*THE PROBLEM:*
Once you reach the line containing "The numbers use" in the entries below, write out that line and each one after it down to the line containing "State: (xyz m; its", exactly and with nothing added.

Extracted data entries

______________________________

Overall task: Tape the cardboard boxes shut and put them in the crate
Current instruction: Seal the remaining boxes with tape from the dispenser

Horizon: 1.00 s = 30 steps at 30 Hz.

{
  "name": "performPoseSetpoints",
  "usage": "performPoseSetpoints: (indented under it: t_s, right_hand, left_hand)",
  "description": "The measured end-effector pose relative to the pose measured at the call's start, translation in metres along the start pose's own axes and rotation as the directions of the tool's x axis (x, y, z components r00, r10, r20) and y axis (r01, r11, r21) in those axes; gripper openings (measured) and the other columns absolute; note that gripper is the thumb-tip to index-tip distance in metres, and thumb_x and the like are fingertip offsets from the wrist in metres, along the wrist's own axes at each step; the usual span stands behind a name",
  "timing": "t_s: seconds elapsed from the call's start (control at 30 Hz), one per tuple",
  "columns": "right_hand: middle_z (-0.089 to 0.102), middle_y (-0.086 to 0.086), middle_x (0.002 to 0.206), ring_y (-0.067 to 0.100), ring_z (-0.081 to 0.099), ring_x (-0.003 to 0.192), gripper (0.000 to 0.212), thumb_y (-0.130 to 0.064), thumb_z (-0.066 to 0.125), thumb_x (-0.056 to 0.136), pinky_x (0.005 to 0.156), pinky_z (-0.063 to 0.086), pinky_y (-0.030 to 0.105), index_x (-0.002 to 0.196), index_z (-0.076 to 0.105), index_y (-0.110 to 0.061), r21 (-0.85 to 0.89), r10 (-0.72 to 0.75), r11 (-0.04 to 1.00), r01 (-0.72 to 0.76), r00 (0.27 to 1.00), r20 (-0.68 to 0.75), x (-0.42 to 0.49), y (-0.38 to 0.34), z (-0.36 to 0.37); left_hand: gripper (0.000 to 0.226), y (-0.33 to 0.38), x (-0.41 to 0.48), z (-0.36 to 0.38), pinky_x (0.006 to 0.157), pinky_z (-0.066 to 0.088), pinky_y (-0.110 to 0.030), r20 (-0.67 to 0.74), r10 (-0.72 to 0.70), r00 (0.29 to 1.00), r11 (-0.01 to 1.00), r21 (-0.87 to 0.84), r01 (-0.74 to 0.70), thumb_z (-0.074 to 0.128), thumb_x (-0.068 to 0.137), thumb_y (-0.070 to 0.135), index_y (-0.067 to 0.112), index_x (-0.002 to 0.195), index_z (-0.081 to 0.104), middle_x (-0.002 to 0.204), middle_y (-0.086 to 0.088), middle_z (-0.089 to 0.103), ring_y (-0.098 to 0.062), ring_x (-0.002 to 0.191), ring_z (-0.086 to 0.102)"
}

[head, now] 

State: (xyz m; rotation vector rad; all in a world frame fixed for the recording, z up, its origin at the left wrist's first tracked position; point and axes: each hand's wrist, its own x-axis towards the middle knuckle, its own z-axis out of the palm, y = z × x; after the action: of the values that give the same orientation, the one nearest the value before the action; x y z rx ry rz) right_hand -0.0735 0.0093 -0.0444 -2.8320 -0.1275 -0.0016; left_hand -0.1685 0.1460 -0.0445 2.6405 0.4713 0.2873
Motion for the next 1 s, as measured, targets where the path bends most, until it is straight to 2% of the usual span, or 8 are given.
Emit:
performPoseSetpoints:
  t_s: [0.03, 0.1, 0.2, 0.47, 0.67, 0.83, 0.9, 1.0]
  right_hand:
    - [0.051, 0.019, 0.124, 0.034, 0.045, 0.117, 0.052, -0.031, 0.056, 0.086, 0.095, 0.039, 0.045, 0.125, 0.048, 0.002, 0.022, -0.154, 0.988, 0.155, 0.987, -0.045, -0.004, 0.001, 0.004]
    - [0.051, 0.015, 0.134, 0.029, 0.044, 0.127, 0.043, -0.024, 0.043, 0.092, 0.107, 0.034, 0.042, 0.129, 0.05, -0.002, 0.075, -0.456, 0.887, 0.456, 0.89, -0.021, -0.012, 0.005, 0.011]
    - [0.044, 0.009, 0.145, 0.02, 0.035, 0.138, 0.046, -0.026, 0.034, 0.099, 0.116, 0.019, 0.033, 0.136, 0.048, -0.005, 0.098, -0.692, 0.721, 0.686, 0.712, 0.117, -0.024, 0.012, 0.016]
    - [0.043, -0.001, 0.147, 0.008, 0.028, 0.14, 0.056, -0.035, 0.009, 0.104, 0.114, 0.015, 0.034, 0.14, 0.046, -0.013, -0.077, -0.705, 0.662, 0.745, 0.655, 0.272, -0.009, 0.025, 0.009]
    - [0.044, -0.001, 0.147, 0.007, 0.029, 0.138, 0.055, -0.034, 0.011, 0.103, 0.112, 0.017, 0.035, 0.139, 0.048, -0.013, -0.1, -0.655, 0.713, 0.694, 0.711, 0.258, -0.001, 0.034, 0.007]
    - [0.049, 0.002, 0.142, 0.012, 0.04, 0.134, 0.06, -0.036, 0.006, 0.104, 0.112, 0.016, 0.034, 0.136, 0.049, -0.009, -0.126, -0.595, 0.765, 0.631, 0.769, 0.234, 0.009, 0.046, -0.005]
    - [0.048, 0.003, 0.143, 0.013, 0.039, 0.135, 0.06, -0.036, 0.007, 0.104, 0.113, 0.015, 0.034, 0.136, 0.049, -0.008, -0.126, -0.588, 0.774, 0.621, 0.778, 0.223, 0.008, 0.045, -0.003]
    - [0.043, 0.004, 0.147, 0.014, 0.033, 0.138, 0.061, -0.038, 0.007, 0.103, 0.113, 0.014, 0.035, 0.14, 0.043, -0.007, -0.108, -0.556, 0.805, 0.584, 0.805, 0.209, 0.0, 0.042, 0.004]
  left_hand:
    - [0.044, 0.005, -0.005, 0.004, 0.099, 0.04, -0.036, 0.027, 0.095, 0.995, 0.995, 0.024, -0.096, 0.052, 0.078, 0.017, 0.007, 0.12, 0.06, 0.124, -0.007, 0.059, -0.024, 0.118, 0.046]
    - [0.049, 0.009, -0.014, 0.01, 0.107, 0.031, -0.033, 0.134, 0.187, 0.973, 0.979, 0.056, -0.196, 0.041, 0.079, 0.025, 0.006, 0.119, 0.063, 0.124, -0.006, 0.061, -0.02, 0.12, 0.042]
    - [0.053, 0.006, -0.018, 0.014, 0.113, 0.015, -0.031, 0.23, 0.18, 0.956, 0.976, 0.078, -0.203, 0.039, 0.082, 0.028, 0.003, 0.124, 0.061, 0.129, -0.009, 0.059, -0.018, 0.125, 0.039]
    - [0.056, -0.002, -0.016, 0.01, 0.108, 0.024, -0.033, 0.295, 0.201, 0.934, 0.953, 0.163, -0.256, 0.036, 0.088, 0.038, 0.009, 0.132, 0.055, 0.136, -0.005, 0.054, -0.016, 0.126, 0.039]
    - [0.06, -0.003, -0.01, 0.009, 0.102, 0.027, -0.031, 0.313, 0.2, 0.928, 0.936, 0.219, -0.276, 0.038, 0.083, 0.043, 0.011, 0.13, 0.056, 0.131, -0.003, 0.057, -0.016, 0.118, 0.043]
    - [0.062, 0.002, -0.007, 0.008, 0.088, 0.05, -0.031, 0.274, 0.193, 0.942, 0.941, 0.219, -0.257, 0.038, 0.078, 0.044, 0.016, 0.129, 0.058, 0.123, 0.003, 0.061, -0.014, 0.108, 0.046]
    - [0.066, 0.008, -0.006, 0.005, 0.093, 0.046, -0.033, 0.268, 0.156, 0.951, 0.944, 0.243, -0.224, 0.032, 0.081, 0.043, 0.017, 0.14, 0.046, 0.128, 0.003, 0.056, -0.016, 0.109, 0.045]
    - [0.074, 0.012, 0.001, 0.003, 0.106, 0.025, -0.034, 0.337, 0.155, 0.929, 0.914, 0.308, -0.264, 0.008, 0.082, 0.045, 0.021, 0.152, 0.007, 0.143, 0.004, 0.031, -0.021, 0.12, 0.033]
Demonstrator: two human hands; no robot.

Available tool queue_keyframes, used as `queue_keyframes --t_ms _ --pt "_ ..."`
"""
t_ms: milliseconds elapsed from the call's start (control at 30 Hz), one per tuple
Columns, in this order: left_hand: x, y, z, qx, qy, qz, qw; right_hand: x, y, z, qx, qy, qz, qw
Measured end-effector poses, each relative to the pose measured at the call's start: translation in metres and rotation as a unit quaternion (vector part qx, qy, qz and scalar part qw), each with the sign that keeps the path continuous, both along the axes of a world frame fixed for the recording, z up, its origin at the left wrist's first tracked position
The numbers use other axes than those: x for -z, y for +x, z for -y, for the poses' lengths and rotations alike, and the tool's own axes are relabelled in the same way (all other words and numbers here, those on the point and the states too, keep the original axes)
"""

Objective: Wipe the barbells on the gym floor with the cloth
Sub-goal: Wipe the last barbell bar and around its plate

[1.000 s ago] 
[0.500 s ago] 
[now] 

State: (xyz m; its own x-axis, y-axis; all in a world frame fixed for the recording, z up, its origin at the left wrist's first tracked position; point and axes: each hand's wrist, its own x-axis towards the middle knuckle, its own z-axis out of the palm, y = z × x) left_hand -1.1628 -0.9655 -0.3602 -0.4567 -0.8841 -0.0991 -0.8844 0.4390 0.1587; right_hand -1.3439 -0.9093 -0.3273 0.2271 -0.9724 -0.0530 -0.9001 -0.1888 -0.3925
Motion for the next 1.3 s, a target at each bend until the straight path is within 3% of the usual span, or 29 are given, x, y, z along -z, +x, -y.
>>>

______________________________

*RESPONSE TO THIS EXERCISE:*
The numbers use other axes than those: x for -z, y for +x, z for -y, for the poses' lengths and rotations alike, and the tool's own axes are relabelled in the same way (all other words and numbers here, those on the point and the states too, keep the original axes)
"""

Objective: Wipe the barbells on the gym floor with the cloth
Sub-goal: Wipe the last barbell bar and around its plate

[1.000 s ago] 
[0.500 s ago] 
[now] 

State: (xyz m; its own x-axis, y-axis; all in a world frame fixed for the recording, z up, its origin at the left wrist's first tracked position; point and axes: each hand's wrist, its own x-axis towards the middle knuckle, its own z-axis out of the palm, y = z × x) left_hand -1.1628 -0.9655 -0.3602 -0.4567 -0.8841 -0.0991 -0.8844 0.4390 0.1587; right_hand -1.3439 -0.9093 -0.3273 0.2271 -0.9724 -0.0530 -0.9001 -0.1888 -0.3925

No further output is expected for this exercise.